** Supplied data **
----

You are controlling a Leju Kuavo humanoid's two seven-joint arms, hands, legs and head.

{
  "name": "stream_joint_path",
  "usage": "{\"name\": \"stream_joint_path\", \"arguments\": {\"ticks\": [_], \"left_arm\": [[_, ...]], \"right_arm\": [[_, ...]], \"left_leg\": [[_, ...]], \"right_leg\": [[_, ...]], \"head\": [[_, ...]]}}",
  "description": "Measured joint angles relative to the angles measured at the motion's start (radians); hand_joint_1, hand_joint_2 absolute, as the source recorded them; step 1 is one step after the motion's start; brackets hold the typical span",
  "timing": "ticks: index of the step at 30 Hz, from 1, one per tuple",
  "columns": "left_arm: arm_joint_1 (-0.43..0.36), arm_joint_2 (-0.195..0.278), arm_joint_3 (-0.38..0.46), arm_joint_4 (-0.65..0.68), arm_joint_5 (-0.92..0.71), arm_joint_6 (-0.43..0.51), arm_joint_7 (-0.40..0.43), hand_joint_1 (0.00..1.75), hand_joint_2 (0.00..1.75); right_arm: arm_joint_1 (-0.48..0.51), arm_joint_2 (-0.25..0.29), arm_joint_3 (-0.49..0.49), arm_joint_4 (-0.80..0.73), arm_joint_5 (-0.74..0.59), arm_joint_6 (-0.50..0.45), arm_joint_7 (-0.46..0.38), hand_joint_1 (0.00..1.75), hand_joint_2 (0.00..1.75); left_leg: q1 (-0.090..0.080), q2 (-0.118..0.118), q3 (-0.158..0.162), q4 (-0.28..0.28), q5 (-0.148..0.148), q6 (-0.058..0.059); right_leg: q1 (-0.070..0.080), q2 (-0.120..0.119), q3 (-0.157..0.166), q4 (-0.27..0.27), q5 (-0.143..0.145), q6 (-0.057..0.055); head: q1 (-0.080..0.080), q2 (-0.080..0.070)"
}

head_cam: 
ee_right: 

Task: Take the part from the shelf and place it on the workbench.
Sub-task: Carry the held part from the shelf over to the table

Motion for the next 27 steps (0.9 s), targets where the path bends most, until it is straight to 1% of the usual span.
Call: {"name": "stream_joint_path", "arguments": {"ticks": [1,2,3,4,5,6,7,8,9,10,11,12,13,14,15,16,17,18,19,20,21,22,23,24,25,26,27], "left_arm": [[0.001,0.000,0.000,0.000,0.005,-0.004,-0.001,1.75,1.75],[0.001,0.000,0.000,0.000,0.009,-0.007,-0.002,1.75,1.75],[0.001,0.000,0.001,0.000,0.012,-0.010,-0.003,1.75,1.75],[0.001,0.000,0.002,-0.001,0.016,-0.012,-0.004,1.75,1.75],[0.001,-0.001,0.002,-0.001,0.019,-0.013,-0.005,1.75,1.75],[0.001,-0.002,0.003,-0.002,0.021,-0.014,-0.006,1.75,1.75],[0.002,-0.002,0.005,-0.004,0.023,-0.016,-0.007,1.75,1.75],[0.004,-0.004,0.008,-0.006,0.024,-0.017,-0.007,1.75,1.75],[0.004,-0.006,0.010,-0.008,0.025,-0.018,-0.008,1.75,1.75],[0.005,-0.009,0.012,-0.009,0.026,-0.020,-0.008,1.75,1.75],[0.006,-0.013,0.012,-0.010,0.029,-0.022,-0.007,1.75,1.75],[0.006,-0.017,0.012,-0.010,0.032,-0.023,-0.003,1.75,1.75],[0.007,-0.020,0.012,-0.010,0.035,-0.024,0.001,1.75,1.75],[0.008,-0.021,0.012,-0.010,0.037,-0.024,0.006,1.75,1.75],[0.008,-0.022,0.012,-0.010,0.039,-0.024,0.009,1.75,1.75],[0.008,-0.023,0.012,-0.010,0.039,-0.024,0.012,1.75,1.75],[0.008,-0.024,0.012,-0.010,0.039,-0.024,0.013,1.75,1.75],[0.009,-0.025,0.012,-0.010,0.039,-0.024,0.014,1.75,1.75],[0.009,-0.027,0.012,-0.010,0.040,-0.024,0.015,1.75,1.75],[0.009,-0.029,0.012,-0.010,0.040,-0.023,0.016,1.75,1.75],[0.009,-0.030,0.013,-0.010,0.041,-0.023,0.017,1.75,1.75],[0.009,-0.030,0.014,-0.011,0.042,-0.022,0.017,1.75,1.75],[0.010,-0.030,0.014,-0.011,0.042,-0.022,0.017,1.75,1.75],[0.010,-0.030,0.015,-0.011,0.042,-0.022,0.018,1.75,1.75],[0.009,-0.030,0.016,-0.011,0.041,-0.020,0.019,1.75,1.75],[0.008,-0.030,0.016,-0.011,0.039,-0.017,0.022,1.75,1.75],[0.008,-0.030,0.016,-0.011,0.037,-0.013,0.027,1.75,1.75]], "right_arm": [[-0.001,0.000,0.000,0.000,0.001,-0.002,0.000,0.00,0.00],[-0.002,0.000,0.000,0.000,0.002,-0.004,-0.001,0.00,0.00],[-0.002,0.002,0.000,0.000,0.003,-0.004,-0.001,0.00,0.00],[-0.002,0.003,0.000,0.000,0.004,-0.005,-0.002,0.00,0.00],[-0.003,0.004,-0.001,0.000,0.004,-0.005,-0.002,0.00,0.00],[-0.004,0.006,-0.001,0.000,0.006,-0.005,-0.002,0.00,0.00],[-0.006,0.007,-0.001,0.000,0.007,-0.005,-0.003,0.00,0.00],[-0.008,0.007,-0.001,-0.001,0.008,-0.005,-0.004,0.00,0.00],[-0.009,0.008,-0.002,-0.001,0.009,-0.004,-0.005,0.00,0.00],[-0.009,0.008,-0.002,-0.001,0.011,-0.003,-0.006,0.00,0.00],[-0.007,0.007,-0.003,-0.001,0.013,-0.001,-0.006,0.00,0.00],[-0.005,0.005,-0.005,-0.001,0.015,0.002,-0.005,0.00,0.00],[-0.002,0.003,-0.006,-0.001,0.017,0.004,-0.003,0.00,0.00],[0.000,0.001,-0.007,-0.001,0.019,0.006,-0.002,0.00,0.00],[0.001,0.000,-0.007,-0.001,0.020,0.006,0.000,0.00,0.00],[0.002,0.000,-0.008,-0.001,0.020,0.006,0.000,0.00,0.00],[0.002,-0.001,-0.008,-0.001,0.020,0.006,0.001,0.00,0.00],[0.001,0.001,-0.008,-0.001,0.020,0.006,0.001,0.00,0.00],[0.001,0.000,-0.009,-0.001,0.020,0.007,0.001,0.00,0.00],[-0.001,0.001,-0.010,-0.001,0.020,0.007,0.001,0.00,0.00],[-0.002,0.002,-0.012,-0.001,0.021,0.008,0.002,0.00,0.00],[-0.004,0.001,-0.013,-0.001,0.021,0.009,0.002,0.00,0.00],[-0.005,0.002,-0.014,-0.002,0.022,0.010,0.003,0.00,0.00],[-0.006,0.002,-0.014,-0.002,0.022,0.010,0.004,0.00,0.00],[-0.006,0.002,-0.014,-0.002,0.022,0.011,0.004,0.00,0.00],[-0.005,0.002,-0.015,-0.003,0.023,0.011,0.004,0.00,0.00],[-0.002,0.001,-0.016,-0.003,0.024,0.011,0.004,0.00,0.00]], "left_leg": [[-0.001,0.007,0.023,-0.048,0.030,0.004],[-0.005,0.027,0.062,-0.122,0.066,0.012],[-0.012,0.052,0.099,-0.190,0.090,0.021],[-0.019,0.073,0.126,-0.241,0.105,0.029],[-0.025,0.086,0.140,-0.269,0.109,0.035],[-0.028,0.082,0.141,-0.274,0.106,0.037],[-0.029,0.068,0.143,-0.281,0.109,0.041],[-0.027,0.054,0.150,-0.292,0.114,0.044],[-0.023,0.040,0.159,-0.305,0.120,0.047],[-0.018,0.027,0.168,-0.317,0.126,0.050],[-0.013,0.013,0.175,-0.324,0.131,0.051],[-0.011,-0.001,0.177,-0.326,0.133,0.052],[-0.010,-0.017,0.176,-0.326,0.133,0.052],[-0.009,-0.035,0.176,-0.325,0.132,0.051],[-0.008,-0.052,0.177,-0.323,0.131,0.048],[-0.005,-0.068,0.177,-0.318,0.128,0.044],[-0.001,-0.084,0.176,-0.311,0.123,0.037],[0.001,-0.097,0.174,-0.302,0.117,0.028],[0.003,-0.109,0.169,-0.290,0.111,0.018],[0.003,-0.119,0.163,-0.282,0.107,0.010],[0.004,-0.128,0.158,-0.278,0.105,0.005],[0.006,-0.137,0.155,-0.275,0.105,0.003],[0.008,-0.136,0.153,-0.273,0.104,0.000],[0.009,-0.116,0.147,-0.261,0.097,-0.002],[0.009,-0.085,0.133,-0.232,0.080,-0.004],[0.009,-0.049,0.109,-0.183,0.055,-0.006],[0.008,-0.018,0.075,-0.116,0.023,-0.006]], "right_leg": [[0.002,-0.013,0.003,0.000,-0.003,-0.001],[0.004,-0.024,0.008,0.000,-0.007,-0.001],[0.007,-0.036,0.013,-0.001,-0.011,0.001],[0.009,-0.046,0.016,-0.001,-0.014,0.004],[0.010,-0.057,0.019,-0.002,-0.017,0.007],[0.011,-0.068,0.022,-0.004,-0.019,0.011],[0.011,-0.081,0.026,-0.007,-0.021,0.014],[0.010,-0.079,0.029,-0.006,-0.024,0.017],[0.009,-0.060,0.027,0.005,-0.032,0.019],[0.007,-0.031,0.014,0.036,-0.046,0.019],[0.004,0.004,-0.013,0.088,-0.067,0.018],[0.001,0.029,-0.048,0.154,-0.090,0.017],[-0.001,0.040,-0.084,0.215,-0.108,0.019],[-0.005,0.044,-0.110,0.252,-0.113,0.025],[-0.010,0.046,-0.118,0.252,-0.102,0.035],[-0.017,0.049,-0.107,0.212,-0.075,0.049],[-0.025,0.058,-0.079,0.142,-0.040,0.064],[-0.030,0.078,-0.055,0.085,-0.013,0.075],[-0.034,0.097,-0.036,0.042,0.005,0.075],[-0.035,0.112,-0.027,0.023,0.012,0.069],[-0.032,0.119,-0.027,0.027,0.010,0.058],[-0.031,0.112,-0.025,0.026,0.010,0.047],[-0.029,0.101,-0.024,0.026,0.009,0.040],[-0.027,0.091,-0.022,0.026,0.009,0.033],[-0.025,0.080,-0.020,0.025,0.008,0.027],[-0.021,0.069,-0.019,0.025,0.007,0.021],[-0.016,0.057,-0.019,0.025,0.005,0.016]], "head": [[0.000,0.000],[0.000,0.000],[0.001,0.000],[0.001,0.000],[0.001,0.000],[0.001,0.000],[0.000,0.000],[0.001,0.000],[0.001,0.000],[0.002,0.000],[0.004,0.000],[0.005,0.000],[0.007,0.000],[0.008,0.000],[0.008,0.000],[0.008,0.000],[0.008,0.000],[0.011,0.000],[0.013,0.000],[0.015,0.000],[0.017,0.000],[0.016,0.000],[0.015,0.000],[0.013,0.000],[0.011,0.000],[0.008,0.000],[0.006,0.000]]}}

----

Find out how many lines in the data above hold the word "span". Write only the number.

** Expected answer **
2